Je suis certain, affirmait-il, qu'ils ont fait tout ce qu'ils ont pu pour me nuire. Et il racontait que chaque soir, à la minute précise où il allait s'endormir, il recevait sur le crâne et sur la face des coups de poings fluidiques.—Je voudrais croire, ajoutait-il, que je suis tout bonnement en proie à de fausses sensations purement subjectives, dues à l'extrême sensibilité de mon système nerveux; mais j'incline à penser que c'est bel et bien affaire de magie. La preuve, c'est que mon chat qui ne risque pas, lui, d'être halluciné a des secousses, à la même heure et de la même sorte que moi!
Ces fluides, Huysmans les comparait au souffle d'une machine d'électricité statique. Ils l'importunaient et l'empêchaient de dormir.
Il se rendit à Lyon, auprès de l'abbé Boullan, lequel, aidé de Mme Thibault, accomplit le «Sacrifice de Gloire» et le libéra du maléfice.

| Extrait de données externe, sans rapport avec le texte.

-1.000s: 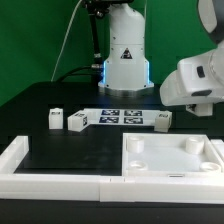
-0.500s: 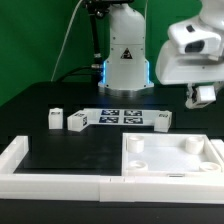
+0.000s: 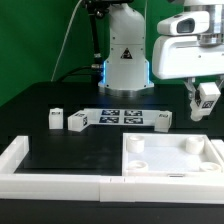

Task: Assemble one leg

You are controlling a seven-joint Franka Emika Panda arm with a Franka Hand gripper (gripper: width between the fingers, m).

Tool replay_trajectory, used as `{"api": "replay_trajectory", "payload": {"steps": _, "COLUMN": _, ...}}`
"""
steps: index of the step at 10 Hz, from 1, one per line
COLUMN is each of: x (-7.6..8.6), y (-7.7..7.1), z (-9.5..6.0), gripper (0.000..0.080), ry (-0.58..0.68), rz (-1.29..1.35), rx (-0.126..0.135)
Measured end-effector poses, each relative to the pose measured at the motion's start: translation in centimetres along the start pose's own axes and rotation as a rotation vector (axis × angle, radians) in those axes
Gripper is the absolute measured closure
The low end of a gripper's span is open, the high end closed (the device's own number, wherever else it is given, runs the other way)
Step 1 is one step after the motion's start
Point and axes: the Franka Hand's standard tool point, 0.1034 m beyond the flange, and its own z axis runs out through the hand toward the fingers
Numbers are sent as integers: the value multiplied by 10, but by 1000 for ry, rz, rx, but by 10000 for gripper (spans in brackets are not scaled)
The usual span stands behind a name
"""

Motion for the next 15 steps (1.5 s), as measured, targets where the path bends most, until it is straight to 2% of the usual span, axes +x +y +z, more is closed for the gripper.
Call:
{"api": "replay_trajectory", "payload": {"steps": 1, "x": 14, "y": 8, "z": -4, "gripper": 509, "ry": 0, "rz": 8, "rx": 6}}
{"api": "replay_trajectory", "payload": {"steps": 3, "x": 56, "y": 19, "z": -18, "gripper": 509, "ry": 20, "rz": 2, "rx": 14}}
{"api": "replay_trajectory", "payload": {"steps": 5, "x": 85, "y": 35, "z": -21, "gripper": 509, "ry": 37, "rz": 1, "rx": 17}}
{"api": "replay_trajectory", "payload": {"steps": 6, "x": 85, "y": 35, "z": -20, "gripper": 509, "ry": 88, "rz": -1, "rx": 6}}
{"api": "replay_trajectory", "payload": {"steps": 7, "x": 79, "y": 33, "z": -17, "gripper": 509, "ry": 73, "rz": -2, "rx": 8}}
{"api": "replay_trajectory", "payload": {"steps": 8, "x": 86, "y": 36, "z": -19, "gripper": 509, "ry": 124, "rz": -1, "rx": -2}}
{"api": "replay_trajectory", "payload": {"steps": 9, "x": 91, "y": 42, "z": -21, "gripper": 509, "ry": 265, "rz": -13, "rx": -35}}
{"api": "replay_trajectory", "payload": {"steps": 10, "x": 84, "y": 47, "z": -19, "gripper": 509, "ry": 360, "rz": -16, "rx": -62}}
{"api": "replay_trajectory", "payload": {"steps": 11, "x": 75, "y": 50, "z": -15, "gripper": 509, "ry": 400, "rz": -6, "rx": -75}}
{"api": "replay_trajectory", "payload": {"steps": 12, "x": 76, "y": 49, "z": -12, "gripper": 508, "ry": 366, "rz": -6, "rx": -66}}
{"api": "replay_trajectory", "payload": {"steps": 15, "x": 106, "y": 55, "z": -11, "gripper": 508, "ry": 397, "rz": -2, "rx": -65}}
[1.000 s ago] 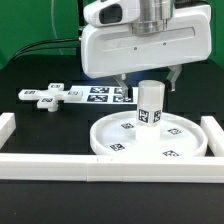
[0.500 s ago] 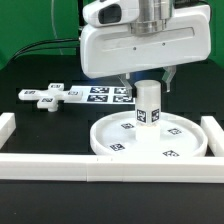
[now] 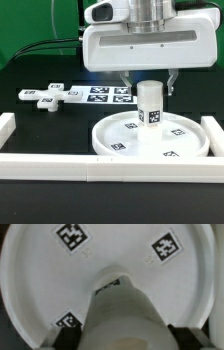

Après la mort de Boullan, Huysmans affirmait que la sensation bizarre de chaque soir avait redoublé, et que les attaques fluidiques avaient repris de plus belle. Il dut avoir recours à Mme Thibault qui restait, disait-il, «son unique bouclier par sa sainteté hors d'atteinte» et qui le délivra définitivement.
La lutte entre Boullan et ses ennemis dura jusqu'en 1893, date de sa mort.
Il se proposait de partir pour Paris, où il devait faire des conférences sur la kabbale, à la salle des Capucines, lorsqu'une mort mystérieuse le terrassa dans la nuit du 4 janvier 1893.
en croire les amis de l'abbé Boullan sa mort était due à des pratiques magiques: il avait été frappé par des mains invisibles et criminelles, armées de foudres occultes, de forces redoutables et inconnues.—J'étais à Lyon, disait Huysmans, lorsque parvint chez Boullan une des lettres de la Rose-Croix, signée de Guaita, condamnant à mort par les fluides celui qui vient de mourir. Mme Thibault assistait par la voyance aux coups repoussés de Lyon à Paris. Boullan, l'hostie à la main, invoquait les grands Archanges pour qu'ils pulvérisent ces ouvriers d'iniquité!